= Bijon Setu massacre =

1982 murder of monks and a nun in India

The Bijon Setu massacre (বিজন সেতু হত্যাকাণ্ড) refers to the killing of 16 sadhus and a sadhvi of the Ananda Marga, at Bijon Setu, West Bengal, India, on 30 April 1982. The killings remain unresolved, with no convictions, and continue to be the subject of political controversy.

== Background ==
Ananda Marga, is an ultra-right wing socio-religious organization. Critics have alleged the cult-like organization maintained paramilitary tendencies and political aspirations, while supporters describe it as a socio-spiritual movement engaged in education and welfare. The organization engaged in public processions carrying skulls and swords, and were also reported to charge police officers with swords.

The organisation had earlier been linked both by state authorities and international authorities to incidents of violence and conspiracy, including assassination of Railway Minister L.N. Mishra in 1975, the Sydney Hilton Hotel bombing in 1978.

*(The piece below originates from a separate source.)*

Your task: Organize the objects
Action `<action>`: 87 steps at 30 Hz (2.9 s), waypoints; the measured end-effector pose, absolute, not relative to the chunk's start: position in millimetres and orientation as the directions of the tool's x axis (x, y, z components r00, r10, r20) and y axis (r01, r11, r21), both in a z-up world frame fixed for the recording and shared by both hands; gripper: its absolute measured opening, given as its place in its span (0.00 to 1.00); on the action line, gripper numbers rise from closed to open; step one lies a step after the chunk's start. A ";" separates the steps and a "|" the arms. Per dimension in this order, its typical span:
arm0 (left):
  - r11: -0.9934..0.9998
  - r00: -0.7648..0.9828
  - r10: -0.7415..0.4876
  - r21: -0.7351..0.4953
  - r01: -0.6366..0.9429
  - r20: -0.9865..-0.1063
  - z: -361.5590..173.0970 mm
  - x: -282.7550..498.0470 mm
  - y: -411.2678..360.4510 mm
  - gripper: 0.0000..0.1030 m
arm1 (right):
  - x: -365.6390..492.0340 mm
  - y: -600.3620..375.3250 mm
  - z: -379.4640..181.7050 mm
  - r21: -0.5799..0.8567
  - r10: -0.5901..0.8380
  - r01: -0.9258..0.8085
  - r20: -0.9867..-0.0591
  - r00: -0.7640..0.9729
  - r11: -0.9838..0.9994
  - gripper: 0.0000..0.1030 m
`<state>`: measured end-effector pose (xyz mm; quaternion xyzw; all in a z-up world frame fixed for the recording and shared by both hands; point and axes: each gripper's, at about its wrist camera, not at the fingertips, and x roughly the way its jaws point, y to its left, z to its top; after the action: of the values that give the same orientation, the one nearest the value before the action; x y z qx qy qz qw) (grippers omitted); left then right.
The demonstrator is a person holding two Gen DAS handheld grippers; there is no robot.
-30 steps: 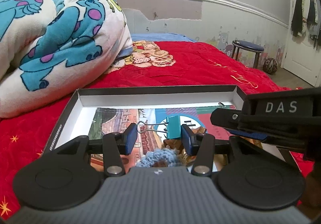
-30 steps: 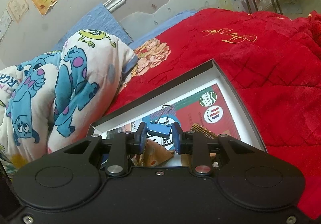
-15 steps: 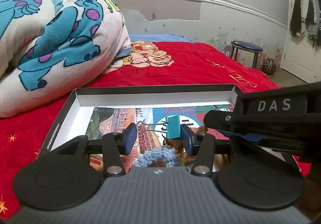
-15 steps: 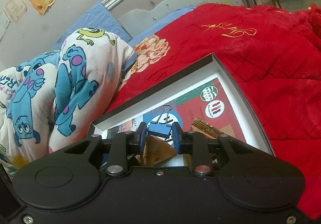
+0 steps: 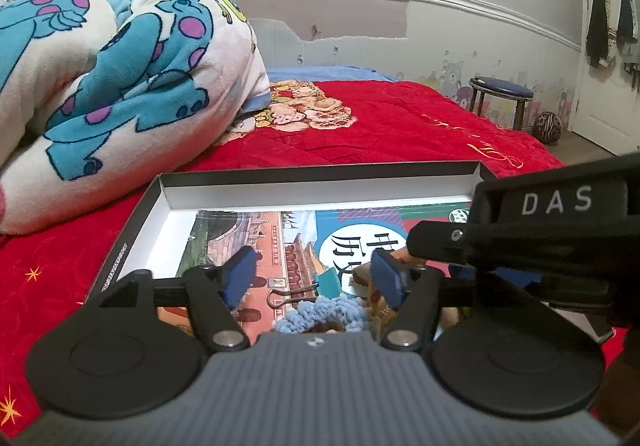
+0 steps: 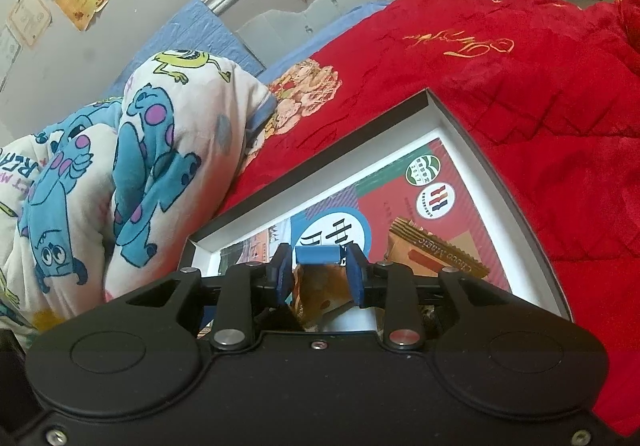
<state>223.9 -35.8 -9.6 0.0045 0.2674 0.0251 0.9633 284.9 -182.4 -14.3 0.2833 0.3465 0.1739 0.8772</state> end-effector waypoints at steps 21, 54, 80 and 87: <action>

Residents of Ballygunge and Kasba reported that, in the weeks preceding the incident, rumours related to child abduction had been widely circulating in the area.

==Incident==
On 30 April 1982, members of Ananda Marga were travelling to an educational conference in Tiljala when they were stopped at three points at Bondel Gate, Bijon Setu and Ballygunge railway station in Kolkata. They were forcibly removed from vehicles, assaulted by crowds, and set on fire. It was reported that the murders took place in broad daylight and were witnessed by many people.

== Press coverage ==
A week after the incident, The Statesman Weekly, a leading Calcutta newspaper in 1982, reported that "seventeen Ananda Margis, two of them women, were killed on April 30 morning by frenzied mobs at three places in South Calcutta on the suspicion that they were child-lifters".

The story sent out by United Press International added that two of the nuns who were killed were "seen carrying a child near a railway station".

As part of its initial coverage, The Statesman Weekly reported the state's chief minister's suspicions that the attack had been staged to embarrass the party in power before the upcoming election. Ananda Marga blamed the attack on the Communist Party of India (Marxist) (CPI(M)). While this accusation was repeated for many years, recent Ananda Marga scholarship assumes the mob was motivated by unfounded allegations of child kidnapping.

==Investigation and aftermath==
Initial reports said that more than 106 people were arrested in the first week after the incident. On 4th May, Jyoti Basu, Chief Minister of West Bengal at the time formed the Deb Commission to investigate the murders. But the Ananda Margis rejected the state enquiry commission and demanded Central Govt to form an enquiry commission. The Central govt rejected this demand.

The National Human Rights Commission took up the investigation in 1996, but did not make much progress. On 30 April 1999, the Ananda Marga Pracharaka Samgha (AMPS) demanded a high-level judicial probe led by a working Supreme Court judge into the killing of Ananda Margis. On 30 April 2004, Ananda Marga held the first rally in Calcutta commemorating the massacre without the need to acquire a court order for permission. The group continues to block the bridge and surrounding areas on 30 April every year with a procession.

Ananda Marga were also involved in the Purulia Arms Drop Case, in a conspiracy to overthrow the Left Front govt of West Bengal in 1995.

After the Trinamool Congress came to power, the Amitabh Lala Commission of Inquiry, a single-member judicial commission under the supervision of Amitabh Lala, a former judge of the Calcutta High Court, was formed in March 2012 to investigate the killings after repeated appeals for a formal judicial inquiry. The Commission has not submitted any report till date.